Ecrit d'invention à propos d'un des romans de la sélection du Goncourt des lycéens 2018, Ça raconte Sarah, de Pauline Delabroy-Allard.

Sujet : Lettre que la narratrice aurait écrite à Sarah mais n’aurait jamais eu le courage d’envoyer.

Sarah mon amour,

Je t’écris ici des mots que je ne pourrai jamais te dire de vive voix. Car ce sont des mots qui blessent et qui brûlent. Des brûlures qui laissent des traces. Que l’idée même d’avoir à les prononcer me rend malade. Pourtant je le suis déjà. Malade de toi. Sarah l’imprévisible, Sarah la délicate, Sarah l’hystérique, Sarah nue. De tout ce que j’ai aimé lorsque je t’ai rencontrée. Quand tout était simple et que ça ne semblait être qu’une simple amourette. J’ai cherché ce mot dans un dictionnaire.

Amourette : amour passager, sans conséquence.

Mais rien n’allait dans cette définition. Cet amour était tout sauf passager. C’est un amour qui s’accroche à vous, qui ne vous lâche plus, et qui attend, patiemment, que ce soit vous qui lâchiez. Ce qui n’est pas sans conséquence. Car tout s’est intensifié. Jour après jour. Nuit après nuit. Tout était plus fort, plus violent, plus toi. Sarah. Car c’était et ce sera toujours toi. Toi, ton corps de rêve, ton langage vulgaire, tes caresses et tes baisers. La Sarah que j’ai aimée comme jamais je n’avais aimé quelqu’un avant. Avec passion et dévouement. Dont j’ai fini par devenir dépendante comme on devient dépendant à une drogue. Et la voilà, la conséquence de cet amour acharné. Cette dépendance qui rend ton absence insupportable, et me fait devenir folle, en colère, accro.
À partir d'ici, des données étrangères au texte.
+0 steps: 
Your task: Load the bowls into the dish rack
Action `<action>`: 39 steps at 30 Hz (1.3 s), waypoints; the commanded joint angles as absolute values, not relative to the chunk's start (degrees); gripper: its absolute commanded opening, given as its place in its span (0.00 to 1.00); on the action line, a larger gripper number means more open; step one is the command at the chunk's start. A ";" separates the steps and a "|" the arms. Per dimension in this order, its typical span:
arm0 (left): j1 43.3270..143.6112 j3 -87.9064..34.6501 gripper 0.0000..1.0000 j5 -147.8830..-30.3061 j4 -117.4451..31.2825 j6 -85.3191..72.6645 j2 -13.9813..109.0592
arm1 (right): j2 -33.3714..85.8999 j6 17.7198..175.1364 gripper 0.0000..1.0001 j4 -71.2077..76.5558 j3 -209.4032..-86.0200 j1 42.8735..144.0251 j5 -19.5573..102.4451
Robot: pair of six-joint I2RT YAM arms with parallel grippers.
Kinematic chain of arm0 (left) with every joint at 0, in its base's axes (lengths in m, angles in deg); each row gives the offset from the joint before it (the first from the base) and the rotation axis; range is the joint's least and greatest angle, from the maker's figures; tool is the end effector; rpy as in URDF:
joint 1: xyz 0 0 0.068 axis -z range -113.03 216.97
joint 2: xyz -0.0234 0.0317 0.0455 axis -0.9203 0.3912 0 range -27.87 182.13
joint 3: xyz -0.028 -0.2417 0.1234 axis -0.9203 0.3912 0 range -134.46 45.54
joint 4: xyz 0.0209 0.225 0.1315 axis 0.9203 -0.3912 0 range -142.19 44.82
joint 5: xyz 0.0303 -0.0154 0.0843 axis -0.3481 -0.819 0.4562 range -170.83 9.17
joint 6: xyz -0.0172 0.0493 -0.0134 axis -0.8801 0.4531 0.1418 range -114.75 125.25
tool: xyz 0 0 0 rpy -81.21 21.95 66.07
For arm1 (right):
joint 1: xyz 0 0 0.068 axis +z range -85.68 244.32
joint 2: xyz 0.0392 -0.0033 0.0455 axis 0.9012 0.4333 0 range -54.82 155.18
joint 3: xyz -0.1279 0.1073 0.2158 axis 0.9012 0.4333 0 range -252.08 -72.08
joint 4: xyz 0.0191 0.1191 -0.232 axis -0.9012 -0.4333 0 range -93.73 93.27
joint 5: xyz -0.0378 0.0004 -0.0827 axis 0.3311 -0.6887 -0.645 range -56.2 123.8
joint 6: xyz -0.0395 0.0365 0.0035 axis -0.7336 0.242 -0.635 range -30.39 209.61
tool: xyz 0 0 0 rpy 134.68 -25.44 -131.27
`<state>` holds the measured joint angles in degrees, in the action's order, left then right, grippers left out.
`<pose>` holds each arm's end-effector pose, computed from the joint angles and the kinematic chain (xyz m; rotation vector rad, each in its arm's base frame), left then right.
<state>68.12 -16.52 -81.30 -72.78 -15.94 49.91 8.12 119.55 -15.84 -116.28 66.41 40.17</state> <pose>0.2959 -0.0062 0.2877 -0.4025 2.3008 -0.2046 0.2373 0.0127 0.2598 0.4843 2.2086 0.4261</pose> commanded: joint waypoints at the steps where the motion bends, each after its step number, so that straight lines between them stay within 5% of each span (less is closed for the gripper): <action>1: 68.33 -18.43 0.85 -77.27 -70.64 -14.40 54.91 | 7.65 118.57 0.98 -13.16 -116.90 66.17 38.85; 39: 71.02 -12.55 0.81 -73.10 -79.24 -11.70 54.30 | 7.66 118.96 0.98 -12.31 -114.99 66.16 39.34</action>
Mais ta présence est pire encore. Ta présence me tue, elle m’étouffe. Lentement. Avec maîtrise. Car ça racontait ça aussi. Sarah la manipulatrice.

Cette vie Sarah, faite d’inattendu et d’excès, je n’en veux plus. Je te la rends. Avant que tout ne dégénère. Je te rends tout. Tes mots doux, tes sautes d’humeur et tes sautes d’amour, ta liberté.

Je te rends tout, avant que tout ne me tue.